La ‘nduja è l’ingrediente del momento.
C’è stata l’era dello shiso e quella del topinambur, la stagione della salsa ponzu e l’età del Bitto, ma ora la furia calabrese ha spazzato via tutti. L’insaccato piccante di Spilinga sta vincendo a mani basse, non c’è ristorante à la page che non lo usi in una ricetta.
Un anno dopo l’altro, la pasta rossa che porta alta la bandiera di una delle regioni più riservate d’Italia ha conquistato il continente, come i carrarmatini di Risiko: Yotham Ottolenghi e Francesco Mazzei, Luca Abbruzzino e Diego Rossi, Anthony Genovese e Simone Rugiati, dal più colto al più popolare degli chef tutti hanno aperto il proprio corazon al maiale piccante.

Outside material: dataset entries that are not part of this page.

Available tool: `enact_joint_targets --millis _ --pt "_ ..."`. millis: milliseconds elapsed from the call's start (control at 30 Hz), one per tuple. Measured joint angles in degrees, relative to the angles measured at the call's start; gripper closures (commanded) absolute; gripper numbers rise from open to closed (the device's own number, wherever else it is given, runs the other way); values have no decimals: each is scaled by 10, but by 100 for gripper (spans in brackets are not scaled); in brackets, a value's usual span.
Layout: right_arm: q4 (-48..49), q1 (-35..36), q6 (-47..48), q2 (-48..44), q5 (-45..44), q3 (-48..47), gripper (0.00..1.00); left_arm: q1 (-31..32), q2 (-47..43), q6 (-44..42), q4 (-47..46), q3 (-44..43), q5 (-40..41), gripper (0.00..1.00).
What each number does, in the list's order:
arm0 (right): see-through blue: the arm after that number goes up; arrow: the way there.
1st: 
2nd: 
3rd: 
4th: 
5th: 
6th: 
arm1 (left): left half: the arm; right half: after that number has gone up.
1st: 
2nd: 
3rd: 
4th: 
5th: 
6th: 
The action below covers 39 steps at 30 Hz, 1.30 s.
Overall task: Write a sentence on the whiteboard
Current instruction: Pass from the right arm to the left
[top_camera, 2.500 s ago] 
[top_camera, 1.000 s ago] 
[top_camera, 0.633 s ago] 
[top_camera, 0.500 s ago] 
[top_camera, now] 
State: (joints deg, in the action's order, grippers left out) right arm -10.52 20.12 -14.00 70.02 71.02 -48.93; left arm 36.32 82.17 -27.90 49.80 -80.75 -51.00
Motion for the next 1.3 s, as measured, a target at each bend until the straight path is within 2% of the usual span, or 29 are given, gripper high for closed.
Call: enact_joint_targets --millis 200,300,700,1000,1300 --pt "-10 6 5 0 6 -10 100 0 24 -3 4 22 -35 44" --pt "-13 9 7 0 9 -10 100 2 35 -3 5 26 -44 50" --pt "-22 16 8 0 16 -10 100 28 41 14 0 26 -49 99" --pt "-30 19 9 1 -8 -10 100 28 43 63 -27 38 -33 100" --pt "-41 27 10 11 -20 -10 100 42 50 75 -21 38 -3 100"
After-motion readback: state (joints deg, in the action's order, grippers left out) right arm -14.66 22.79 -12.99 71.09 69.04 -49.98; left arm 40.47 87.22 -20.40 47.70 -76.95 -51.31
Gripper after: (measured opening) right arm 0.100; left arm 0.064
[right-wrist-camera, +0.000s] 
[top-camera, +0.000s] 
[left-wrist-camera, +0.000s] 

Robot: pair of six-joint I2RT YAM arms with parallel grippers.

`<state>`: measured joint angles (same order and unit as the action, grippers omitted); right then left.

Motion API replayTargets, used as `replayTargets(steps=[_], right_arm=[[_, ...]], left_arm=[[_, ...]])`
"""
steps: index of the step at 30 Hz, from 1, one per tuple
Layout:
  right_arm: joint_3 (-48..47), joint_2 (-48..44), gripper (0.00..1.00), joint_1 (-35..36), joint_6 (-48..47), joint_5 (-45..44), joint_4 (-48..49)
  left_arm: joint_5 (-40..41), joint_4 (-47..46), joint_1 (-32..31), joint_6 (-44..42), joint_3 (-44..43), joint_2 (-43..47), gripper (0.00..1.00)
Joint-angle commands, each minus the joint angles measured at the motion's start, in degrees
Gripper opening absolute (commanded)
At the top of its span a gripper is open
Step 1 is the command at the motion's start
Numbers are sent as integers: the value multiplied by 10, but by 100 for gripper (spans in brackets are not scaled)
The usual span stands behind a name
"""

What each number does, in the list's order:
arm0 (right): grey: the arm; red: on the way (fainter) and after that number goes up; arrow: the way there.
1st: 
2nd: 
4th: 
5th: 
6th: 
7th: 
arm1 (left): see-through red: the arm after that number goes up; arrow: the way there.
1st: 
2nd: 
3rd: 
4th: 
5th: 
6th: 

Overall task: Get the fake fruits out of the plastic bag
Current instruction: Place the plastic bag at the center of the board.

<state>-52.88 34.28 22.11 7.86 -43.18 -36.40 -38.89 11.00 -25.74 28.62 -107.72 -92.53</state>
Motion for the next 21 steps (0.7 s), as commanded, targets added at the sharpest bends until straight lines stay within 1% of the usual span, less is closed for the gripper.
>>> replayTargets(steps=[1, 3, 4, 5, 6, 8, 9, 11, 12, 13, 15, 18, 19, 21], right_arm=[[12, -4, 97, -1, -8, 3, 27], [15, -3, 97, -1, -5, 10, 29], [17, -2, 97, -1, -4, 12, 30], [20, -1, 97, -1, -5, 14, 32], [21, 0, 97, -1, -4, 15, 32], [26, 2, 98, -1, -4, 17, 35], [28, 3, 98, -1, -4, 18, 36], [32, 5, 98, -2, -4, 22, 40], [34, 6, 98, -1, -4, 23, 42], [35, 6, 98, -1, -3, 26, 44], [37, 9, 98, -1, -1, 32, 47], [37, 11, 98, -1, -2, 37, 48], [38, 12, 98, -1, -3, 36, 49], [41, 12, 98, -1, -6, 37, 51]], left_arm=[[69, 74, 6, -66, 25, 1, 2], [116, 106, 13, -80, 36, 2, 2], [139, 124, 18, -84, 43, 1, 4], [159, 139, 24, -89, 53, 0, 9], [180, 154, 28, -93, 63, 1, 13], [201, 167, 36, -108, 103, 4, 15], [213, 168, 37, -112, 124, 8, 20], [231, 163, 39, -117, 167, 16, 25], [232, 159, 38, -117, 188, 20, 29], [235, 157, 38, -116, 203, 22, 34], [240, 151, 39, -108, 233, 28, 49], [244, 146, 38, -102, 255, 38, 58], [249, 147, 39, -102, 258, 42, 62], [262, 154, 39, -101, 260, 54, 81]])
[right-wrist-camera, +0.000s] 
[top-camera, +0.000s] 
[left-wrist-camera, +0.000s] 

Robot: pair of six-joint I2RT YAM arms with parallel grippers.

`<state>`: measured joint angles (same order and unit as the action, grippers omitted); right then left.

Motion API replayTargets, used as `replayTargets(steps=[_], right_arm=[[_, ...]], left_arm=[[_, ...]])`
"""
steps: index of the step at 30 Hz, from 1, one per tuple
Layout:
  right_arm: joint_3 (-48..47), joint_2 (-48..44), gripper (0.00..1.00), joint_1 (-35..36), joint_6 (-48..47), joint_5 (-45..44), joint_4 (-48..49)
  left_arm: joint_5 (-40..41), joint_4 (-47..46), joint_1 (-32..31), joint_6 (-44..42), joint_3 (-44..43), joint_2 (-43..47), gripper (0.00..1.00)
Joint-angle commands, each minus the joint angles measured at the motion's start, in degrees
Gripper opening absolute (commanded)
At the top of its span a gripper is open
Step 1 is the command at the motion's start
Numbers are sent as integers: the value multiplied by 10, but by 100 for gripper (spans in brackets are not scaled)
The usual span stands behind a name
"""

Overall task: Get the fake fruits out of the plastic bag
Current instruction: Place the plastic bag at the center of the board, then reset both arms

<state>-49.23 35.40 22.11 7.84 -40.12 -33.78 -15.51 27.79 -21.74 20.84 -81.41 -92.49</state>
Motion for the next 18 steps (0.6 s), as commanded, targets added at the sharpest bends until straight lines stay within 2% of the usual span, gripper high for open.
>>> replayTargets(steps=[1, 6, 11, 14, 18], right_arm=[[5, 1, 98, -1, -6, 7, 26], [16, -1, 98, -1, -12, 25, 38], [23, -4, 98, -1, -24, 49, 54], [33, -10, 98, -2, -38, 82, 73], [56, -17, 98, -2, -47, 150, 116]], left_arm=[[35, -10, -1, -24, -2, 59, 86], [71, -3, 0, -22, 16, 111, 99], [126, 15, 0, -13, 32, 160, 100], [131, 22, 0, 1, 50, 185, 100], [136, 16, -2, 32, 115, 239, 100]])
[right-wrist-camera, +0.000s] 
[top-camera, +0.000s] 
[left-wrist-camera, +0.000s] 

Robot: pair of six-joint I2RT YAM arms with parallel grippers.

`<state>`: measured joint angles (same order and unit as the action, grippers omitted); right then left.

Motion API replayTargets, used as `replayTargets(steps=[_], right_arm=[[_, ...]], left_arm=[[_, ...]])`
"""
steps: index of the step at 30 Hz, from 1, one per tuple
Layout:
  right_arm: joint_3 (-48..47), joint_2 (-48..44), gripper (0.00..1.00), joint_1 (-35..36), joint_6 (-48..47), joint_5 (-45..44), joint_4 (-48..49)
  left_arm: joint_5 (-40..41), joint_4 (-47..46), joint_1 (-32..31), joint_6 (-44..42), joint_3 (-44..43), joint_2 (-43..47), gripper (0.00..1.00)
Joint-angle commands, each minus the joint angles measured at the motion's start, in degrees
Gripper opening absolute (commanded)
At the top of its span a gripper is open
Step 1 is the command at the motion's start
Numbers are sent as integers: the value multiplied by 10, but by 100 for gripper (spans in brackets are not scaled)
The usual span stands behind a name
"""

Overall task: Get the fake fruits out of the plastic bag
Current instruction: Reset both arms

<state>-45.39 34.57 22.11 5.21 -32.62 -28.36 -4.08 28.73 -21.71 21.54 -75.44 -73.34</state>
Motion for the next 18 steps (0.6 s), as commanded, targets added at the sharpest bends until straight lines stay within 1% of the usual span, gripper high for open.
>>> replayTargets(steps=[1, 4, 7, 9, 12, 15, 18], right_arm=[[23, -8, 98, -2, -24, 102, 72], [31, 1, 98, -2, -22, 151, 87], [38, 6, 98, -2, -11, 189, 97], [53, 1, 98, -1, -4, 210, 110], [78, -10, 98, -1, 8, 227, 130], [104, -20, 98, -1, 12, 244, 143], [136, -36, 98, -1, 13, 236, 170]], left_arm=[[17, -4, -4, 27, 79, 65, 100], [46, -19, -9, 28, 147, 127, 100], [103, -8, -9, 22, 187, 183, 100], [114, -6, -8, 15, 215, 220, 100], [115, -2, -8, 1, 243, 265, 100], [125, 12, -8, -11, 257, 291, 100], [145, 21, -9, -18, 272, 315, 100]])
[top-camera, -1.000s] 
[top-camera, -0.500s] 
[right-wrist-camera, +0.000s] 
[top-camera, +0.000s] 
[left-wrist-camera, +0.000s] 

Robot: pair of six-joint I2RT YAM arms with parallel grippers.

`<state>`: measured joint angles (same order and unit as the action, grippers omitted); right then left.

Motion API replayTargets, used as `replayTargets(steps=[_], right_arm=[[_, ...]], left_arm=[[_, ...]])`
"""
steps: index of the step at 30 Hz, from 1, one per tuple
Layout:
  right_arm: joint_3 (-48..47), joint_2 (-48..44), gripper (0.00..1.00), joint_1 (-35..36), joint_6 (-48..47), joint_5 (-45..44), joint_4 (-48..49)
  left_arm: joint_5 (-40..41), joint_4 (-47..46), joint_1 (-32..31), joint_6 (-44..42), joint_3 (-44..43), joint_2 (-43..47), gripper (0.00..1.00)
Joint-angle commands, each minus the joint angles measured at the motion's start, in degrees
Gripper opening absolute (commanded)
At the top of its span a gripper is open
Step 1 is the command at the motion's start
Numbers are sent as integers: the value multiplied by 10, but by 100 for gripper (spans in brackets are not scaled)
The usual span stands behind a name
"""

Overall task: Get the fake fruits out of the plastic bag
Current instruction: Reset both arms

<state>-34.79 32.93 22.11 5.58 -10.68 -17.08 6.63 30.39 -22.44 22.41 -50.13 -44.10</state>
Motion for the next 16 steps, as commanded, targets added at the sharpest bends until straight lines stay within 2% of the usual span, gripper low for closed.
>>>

Ma, permettetemi di dire, queste sono raffinatezze da gourmet. Servono, perché diffondo il verbo, ma sono un mezzo, non un fine. Il fine è un altro: che ci sia un bel tocco di ‘nuja nelle case di tutti gli italiani (e non solo), così come si ha sempre in frigo il parmigiano, il latte.
Io di pirsona pirsonalmente ne ho un bel trancio, e quando mi sento giù me ne spalmo una spatolata su un pezzo di pane. È potente. È terapeutica. Funziona meglio di un qualsiasi antidepressivo.
Ascoltate un fesso: tenete un pezzo di ‘nduja nelle vostre case. E l’armonia familiare ne beneficerà.